Nucleus
The nucleus of eukaryotic cells consists of the following parts:
Nuclear Envelope
- It is a double membrane that controls the entry and exit of materials.
- Small holes on the envelope allow the passage of large molecules.
- Contains nuclear pores that regulate the passage of materials.
Nucleoplasm
- Jelly-like bulk of the nucleus containing protein-bound DNA and histones.
- The site for genetic material and the manufacture of rRNA.
Mitochondria
Mitochondria have a double membrane that controls the entry and exit of materials. They also have a matrix and cristae, which are extensions of the inner membrane that provide a large surface area for enzymes and proteins. Inside the mitochondria, there are proteins, lipids, ribosomes, and their functions include aerobic respiration and the production of ATP.
Chloroplast
The chloroplast consists of an envelope, grana (stacks of thylakoid), and stroma (fluid-filled matrix). Its functions include photosynthesis and the synthesis of glycoproteins.
Golgi Apparatus
This is a stack of compact membranes that make up cisternae. It contains many small rounded hollow structures called vesicles and granules. Its functions include the packaging of proteins and the formation of lysosomes.
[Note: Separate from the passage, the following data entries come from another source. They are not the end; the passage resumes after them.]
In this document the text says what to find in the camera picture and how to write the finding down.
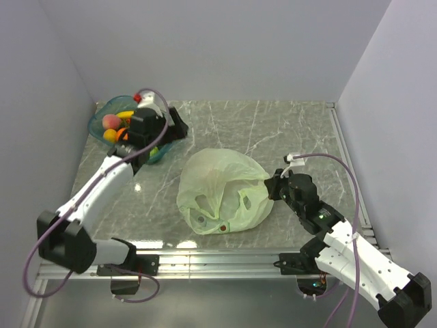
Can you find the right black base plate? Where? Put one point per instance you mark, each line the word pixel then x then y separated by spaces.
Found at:
pixel 296 264

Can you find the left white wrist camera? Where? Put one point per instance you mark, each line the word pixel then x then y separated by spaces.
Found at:
pixel 149 99

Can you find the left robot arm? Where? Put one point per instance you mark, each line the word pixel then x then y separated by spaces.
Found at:
pixel 63 235

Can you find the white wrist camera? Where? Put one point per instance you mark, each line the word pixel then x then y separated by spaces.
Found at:
pixel 149 99
pixel 292 160

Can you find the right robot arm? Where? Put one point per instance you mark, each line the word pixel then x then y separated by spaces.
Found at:
pixel 400 298

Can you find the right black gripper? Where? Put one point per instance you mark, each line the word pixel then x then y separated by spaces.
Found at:
pixel 273 183

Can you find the blue transparent plastic tray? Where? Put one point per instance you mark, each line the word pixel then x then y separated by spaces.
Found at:
pixel 114 106

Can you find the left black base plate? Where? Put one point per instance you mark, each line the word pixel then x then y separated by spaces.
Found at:
pixel 143 263

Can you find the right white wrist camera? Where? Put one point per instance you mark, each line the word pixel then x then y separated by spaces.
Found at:
pixel 292 160

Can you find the light green plastic bag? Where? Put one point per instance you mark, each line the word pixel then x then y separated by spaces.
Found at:
pixel 223 191

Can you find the aluminium mounting rail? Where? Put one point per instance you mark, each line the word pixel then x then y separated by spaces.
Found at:
pixel 217 264

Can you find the orange fruit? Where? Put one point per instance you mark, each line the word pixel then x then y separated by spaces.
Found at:
pixel 121 135

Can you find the pink peach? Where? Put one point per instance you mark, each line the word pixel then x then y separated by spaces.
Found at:
pixel 111 121

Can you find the black box under rail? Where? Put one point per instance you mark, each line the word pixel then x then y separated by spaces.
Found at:
pixel 121 287

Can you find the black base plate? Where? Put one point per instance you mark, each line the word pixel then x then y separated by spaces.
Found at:
pixel 143 263
pixel 296 264

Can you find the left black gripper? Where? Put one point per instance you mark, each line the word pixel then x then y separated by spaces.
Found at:
pixel 178 130

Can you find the small yellow lemon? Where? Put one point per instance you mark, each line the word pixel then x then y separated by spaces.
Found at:
pixel 110 135

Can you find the right side aluminium rail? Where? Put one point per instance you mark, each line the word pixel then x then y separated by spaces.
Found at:
pixel 366 227

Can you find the yellow banana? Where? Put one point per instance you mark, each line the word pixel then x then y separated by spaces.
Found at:
pixel 125 115
Endoplasmic Reticulum, Lysosomes, Ribosomes, Cell Wall, and Vacuole
These organelles also play crucial roles in the structure and function of eukaryotic cells.
Prokaryotic cells and eukaryotic cells have distinct differences in their structure and functioning. For instance, eukaryotic cells have a well-defined nucleus enclosed within a nuclear envelope, whereas prokaryotic cells lack a true nucleus.
Mitochondria and Chloroplasts have specific double membrane structures that enable them to carry out their respective functions efficiently. The functions and locations of the inner and outer membranes are essential for their effective operation.
The presence of membrane-bound organelles is a defining feature of eukaryotic cells. These organelles play key roles in various cellular processes and are crucial for the overall function and health of the cell.
Microscopy and cell fractionation are two primary methods used to study cells at a microscopic level. These methods allow for the visualization and isolation of cellular components, providing valuable insights into the structure and function of cells.
The cell cycle, including the interphase, is a fundamental process that governs cell division and replication. It plays a pivotal role in the growth and development of multicellular organisms.
The concept of cells arising from other cells is a fundamental principle in biology, known as the cell theory. This theory emphasizes the continuity of life and underscores the interconnectedness and interdependence of all living organisms.